Why should students care about SGA?
SGA Senate Meetings are open to the public and take place every Monday at 5:30 p.m. in Commons 318. Photo by Victor Gee.

Why should students care about SGA?

In the Fall 2017 semester, the Student Government Association had a budget of $1,026,165. This budget comes from the Student Activity Fee, $49 that every UMBC student pays each semester.

SGA is the central hub for student events at UMBC. Three branches comprise the SGA: an executive branch, legislative branch and judicial branch. Additionally, there is a president, vice president and treasurer. The president serves as the leader and voice of SGA, attends weekly meetings and shapes the year’s strategy for campus policies and plans.

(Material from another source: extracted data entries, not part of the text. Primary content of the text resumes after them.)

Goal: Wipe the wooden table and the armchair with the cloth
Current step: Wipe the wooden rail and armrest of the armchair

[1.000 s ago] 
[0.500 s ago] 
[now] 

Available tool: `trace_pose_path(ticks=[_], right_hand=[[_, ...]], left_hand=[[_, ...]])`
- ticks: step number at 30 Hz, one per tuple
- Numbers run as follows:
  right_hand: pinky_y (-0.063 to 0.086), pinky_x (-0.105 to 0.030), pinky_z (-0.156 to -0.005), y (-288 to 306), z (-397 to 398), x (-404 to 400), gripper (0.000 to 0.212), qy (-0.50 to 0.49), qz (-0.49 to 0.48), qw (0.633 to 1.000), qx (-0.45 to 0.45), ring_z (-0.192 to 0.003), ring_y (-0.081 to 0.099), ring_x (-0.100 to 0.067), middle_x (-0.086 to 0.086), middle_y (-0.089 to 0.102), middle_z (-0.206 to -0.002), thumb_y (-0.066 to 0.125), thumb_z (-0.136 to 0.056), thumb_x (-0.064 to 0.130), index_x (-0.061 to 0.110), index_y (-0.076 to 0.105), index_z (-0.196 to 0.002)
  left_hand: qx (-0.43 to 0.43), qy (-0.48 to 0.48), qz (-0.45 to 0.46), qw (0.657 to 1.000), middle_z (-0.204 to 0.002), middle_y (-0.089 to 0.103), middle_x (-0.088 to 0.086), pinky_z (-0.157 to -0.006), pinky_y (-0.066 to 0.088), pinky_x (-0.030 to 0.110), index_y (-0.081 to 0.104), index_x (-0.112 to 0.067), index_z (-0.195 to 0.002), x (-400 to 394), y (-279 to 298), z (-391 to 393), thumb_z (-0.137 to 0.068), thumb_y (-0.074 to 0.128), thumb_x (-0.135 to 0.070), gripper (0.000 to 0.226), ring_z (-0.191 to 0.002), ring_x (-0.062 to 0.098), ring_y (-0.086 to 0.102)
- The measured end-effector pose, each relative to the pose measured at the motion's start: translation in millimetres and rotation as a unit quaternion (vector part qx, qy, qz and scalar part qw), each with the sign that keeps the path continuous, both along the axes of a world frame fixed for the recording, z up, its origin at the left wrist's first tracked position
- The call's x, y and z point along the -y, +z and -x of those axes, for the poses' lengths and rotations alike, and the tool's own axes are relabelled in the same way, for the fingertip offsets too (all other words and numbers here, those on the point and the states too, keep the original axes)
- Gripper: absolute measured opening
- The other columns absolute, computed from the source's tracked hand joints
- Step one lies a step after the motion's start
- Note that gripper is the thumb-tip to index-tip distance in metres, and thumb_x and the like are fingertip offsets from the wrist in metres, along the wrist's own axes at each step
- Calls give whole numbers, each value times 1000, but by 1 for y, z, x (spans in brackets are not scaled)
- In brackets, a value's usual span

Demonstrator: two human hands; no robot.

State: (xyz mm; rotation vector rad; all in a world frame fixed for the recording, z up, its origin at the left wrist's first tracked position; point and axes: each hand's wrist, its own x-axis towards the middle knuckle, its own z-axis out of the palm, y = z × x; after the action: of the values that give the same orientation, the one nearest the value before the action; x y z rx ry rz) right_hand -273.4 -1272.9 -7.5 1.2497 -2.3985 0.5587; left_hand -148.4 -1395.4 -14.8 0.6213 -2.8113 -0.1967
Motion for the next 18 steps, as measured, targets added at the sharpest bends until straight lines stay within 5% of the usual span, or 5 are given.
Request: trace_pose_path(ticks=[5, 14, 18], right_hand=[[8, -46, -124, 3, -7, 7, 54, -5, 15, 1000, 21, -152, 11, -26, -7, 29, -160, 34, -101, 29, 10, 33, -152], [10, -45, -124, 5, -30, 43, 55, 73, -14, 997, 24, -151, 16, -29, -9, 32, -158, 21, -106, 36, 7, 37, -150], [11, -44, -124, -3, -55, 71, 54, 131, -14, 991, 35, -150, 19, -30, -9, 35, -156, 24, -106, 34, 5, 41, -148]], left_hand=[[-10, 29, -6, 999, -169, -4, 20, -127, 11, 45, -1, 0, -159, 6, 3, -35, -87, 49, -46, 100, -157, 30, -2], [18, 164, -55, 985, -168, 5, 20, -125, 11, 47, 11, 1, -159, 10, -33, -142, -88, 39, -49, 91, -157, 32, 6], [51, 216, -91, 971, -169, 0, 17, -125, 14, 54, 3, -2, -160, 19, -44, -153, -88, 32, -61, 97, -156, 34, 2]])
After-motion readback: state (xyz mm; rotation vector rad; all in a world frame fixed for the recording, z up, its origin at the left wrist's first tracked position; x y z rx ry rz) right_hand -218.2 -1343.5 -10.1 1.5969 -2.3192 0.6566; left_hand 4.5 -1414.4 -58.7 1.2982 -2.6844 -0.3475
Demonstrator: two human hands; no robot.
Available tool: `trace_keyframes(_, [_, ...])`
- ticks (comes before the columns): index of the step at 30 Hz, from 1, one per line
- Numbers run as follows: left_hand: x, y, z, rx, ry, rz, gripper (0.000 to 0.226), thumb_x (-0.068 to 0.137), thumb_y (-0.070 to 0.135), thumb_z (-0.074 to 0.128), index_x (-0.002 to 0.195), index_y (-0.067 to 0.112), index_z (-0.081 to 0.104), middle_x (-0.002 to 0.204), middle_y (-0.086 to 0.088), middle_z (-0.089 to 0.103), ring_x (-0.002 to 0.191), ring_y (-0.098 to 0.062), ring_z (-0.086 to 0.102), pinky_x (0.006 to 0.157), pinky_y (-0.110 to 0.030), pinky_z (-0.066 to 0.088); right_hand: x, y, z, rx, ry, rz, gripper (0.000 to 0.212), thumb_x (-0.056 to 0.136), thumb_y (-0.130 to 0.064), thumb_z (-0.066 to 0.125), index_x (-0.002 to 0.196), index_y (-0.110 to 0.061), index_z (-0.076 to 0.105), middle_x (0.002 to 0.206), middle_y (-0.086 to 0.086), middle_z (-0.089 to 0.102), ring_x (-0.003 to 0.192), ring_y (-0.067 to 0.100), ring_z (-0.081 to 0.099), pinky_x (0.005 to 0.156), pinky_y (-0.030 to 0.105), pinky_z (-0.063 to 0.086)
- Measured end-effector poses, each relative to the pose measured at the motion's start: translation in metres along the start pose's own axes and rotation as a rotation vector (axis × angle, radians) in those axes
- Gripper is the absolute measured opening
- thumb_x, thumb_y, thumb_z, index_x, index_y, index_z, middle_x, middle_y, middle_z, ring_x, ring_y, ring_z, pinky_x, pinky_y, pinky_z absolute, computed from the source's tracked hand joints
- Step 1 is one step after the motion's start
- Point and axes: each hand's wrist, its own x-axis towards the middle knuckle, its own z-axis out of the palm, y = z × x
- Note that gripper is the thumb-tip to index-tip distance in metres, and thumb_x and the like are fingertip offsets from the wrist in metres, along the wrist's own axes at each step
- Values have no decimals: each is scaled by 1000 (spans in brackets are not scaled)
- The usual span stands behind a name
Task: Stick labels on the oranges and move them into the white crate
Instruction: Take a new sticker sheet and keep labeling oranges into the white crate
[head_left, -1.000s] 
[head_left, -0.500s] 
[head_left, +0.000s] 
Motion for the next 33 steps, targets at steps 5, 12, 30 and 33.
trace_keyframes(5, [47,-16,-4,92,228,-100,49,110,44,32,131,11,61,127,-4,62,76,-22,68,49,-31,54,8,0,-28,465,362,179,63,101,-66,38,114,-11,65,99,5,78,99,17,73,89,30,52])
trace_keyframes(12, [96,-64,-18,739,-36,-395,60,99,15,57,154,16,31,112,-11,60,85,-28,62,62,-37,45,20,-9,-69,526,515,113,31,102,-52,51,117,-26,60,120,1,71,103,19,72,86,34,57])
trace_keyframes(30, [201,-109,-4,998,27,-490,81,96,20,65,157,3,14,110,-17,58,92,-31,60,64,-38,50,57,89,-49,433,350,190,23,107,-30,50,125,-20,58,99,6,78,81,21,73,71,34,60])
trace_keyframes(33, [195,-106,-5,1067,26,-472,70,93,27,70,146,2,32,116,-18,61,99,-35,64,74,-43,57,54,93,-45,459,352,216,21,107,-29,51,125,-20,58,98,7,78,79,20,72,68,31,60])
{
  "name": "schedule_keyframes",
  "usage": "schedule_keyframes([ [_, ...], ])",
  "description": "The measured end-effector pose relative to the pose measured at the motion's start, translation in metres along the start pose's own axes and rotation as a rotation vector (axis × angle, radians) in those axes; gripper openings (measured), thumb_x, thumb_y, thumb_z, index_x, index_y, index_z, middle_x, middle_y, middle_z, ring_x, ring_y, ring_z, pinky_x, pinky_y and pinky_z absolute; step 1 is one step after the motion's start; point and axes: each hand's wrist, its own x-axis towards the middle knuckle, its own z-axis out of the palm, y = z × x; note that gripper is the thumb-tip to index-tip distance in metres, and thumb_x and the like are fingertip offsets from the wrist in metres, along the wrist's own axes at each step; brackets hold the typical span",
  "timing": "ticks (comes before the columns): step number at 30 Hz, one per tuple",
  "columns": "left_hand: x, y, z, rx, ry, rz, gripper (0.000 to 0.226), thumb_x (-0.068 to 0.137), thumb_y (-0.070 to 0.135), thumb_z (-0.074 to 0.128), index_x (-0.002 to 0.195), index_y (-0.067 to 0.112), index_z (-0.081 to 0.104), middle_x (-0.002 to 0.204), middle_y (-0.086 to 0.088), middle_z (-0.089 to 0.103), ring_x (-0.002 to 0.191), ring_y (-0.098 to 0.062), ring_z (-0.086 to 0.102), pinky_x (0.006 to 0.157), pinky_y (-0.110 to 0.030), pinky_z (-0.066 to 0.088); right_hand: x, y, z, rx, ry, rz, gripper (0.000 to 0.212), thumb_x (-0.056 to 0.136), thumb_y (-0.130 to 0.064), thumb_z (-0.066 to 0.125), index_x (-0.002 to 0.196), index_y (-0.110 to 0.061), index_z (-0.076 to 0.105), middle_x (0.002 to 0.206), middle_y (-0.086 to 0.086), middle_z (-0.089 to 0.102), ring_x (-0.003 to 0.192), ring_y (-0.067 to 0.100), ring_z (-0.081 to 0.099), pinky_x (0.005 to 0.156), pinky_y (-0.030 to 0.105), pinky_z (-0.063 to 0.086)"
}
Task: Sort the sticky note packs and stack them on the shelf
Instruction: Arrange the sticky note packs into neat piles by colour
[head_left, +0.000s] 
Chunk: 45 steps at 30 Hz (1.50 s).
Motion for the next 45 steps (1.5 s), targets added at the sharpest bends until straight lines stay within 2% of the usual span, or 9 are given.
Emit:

Meghan Lynch, the Vice President for Student Organizations and senior political science major, says “Student Events Board gets $230,000, The Retriever gets $60,000 and Student Organizations get $275,000. Almost every [student] event is funded through the Finance Board.” These funds are listed under the SGA Fall 2017 budget spreadsheet as organizational support while the remaining funds are allocated to operating support, which plays a role in coordinating administrative budgets.

Although SGA is a large and well-known organization, several undergraduates have expressed lukewarm opinions and confusion about SGA operations. Senior information systems major and president of the Vietnamese Student Association Truc Pham says, “Other than finance, there’s really nothing else that [I think] they do. They don’t help us plan; we do all that ourselves. We have to go and request the money and everything has to be planned out beforehand.”

Because students see SGA as a means of acquiring funding for their clubs and events, outreach issues arise. Junior mechanical engineering major Kevin Zimmerman says, “People only know about SGA when they need money for their club. SGA only comes into student’s lives when it comes to their own club activities.”

SGA reaches out to students through its displays on Main Street, social media and email notifications. However, the SGA still has difficulty connecting with students despite SGA’s attempts to increase publicity. Lynch says, “it’s hard to find ways that [can reach] all students, but we’ve thought about introducing students to SGA during orientation and making it more visible during welcome week.”

However, work and study may cause students to ignore SGA entirely. Senior information systems major Urgy Eado says “in college, people don’t really care. They are more independent and busy with classes and jobs. [SGA] is really only good for money. I don’t really know what they can do for me.”

As a commuter, Zimmerman finds it difficult to participate in SGA. “I’m not around enough to listen [to SGA] and it isn’t advertised all that well,” he says. “Commuters won’t care about SGA as much because hours of their day are spent commuting.”

Lynch believes publicity and exposure can possibly increase student interest. “If we could get a partnership with The Retriever and have it report more on the good side instead of scandals, it could be another way to raise student awareness about SGA,” she says. “SGA empowers students; it gives them the power to change things on campus.”

SGA seeks ways to increase involvement by providing an environment where students can share ideas. One way students can express their ideas is by participating in SGA’s campus change competition, ProveIt!. Computer science freshman and SGA senator Jordan Troutman says, “SGA is really about having students [voices] heard. We wouldn’t have had the RLC or the [upcoming] Commons Garage tracker if it weren’t for students.”

Lynch also mentioned Coffee & Conversation, an SGA event that encourages students to share ideas and beliefs. “It was very interesting to watch what happened during the gun rights panel in February. About 90 people showed up to the event,” says Lynch. “It’s like something clicked; they realized what SGA was doing, and we heard from them what SGA needed to do.”

“We desperately need you,” Lynch says to all undergraduates. “We need you to know the work we do and we need you to hold us accountable. People look at us as part of the administration, but that’s not what we are. You decide what events to fund, what happens on campus and what change UMBC needs.”